TERCEIRO DIA – MOSTRA COMPETITIVA
Por Flávio Reis
Em Elas Continuam Lutando, (De: Viny Psoa e Lívia Perez, São Paulo, 2017, 22min) Elisangela Silva, Carmen Benedita e Gina Souza deram vozes aos moradores da Ocupação Pinheirinho, uma comunidade desenvolvida num terreno pertencente ao empresário Naji Nahas, desocupada em 2012 por uma ação questionável da Polícia Militar do Estado de São Paulo.
A comunidade se estabeleceu na zona Sul de São José dos Campos, berço do sindicalismo paulista. Com cerca de 1.500 famílias, forças polícias apoiadas por uma liminar estadual passou por cima de uma liminar federal que suspendeu a desocupação.

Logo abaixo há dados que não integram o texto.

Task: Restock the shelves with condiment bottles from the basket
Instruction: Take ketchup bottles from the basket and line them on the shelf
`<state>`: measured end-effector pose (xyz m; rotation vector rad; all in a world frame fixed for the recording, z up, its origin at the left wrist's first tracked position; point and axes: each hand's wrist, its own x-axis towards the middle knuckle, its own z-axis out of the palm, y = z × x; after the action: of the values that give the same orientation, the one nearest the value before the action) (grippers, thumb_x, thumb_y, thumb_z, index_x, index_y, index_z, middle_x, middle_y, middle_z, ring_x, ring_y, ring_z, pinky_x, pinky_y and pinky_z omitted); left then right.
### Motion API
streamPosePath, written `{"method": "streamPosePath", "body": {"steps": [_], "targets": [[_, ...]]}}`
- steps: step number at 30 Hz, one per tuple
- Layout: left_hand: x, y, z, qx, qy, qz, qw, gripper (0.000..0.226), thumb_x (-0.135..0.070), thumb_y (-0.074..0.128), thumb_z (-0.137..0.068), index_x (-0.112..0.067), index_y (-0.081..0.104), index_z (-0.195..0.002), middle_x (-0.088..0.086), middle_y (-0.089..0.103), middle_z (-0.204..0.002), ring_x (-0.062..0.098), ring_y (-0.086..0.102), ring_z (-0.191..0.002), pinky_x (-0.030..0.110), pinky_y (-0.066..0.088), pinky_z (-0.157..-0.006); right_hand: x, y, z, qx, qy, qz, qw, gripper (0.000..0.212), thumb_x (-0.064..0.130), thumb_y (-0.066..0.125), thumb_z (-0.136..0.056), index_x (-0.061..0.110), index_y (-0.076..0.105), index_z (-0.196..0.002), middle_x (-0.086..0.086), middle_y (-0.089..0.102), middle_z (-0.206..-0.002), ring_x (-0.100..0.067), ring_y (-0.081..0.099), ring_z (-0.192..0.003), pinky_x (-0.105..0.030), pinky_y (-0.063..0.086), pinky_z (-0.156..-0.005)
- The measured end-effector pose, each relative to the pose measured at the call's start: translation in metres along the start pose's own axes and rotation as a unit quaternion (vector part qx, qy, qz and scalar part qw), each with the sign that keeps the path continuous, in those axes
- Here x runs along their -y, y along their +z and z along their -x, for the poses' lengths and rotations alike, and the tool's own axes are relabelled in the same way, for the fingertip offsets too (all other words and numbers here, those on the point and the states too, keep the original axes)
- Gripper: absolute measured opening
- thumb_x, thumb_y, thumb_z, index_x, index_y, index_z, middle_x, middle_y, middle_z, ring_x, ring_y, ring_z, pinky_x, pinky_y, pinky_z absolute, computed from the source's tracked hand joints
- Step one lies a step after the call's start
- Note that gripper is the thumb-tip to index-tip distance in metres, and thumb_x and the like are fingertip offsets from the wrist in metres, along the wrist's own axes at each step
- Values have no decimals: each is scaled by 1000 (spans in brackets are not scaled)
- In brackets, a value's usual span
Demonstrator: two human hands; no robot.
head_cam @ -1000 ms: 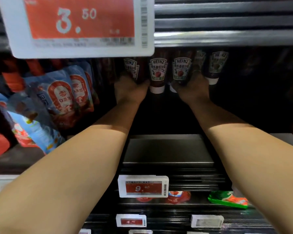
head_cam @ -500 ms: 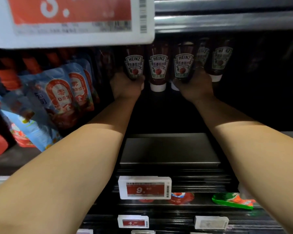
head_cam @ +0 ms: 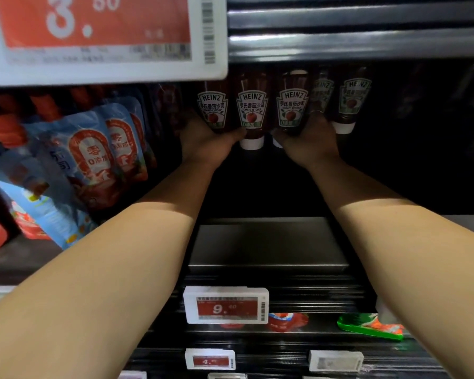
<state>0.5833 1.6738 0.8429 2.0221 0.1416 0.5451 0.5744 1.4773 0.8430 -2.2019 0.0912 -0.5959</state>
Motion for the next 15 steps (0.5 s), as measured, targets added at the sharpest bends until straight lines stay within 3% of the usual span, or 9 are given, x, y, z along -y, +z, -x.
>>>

Um clima de terror tomou as ruas da comunidade Pinheirinho. Carmen Benedita contou que uma mulher segurando um bebê de seis meses corria pelas ruas do bairro. O bebê tremendo por conta das bombas e do gás lacrimogênio veio a falecer dias depois da desocupação.
O terreno voltou a ser um matagal, e para os ex-moradores da comunidade, ficou a sensação de justiça ausente. O filme ainda apresenta a especulação imobiliária que tomou conta das regiões próximas a Pinheirinho. Pedidos de calção de três meses, aumento do aluguel em níveis absurdos e o pagamento de um auxílio aluguel que sequer cobre sua função foram os saldos da desocupação, além, é claro, todo o trauma causado pelos dias de guerra nas ruas do bairro.
“Recebemos ordem para matar quem não sair daqui de dentro” – disse um policial para uma das moradoras que tentava, sem acordo, diálogo. A ação truculenta da polícia ainda é questionada, e aos ex-moradores um espírito de luta por justiça social eclodiu na forma de grupos de resistência urbana.
O filme começou com um retroescavadeira destruindo uma casa e encerrou com um silêncio incomum na plateia, que permaneceu imóvel durante os créditos.
Já em Mataram nossos filhos ( De: Susanna Lira, São Paulo, 2016, 71 min) um dos maiores massacres da história do Brasil, com cerca de 600 mortos (possivelmente mortos por um grupo de extermínio formado por policiais militares), toma forma através dos relatos das “Mães de Maio”.
O dia das mães ganhou um novo sentido para as famílias de todos os jovens mortos por um grupo de extermínio que atual em várias cidades do estado de São Paulo.
O filme apresentou um relato chocante. Dentre todas as histórias horríveis contadas pelas “Mães de Maio”, a de Ana Paula chama atenção pela frieza do assassino.
Ana Paula saiu de casa com o namorado, com quem morava junto, para comprar leite numa padaria próxima de casa. Um carro começou a dar voltas na frente da padaria por alguns minutos. Homens encapuzados saíram do carro atirando. O namorado de Ana Paula foi ferido no braço. Ela se colocou na frente para defender o rapaz, mas foi segura com uma gravata no momento em que arrancou o capuz do assassino. Era um conhecido dela e mesmo com os gritos do rapaz pedindo para que ela fosse poupada por estar grávida, o assassino mirou na cabeça de Ana Paula, atirou, olhou para ele e disse: “Não está mais!”
O namorado de Ana Paula foi alvejado por trás com vários tiros e a testemunha do caso, o dono da padaria, foi morto dias depois de contar a histórias aos parentes de Ana Paula.
Esse festival de horrores produzido por criminosos, em retaliação a morte de policiais, foi abafado pela Copa do Mundo de 2006. O Brasil institucionalizou uma média de morte de jovens que não causa só medo e vergonha, causa indignação por não trazer à justiça os criminosos, sejam eles civis ou policiais.
A cada relato das “Mães de Maio” a plateia parecia mais e mais chocada com toda a dor produzida, mas também indignada por saber que, além da dor de enterrar os filhos, essas mães ainda precisam provar que foram vítimas do Estado.
“Quem estiver na rua é inimigo da polícia”, disse um policial para uma mãe antes do rapaz ser morto. Ele havia ido à casa da mãe para pegar um remédio, já que as farmácias, assim como todo o comércio, estavam fechados.
É um filme difícil de assistir, mas ainda mais difícil é imaginar que essas mães ainda buscam por justiça, sem ter ao menos o respaldo do Estado de que um dia os criminosos serão punidos.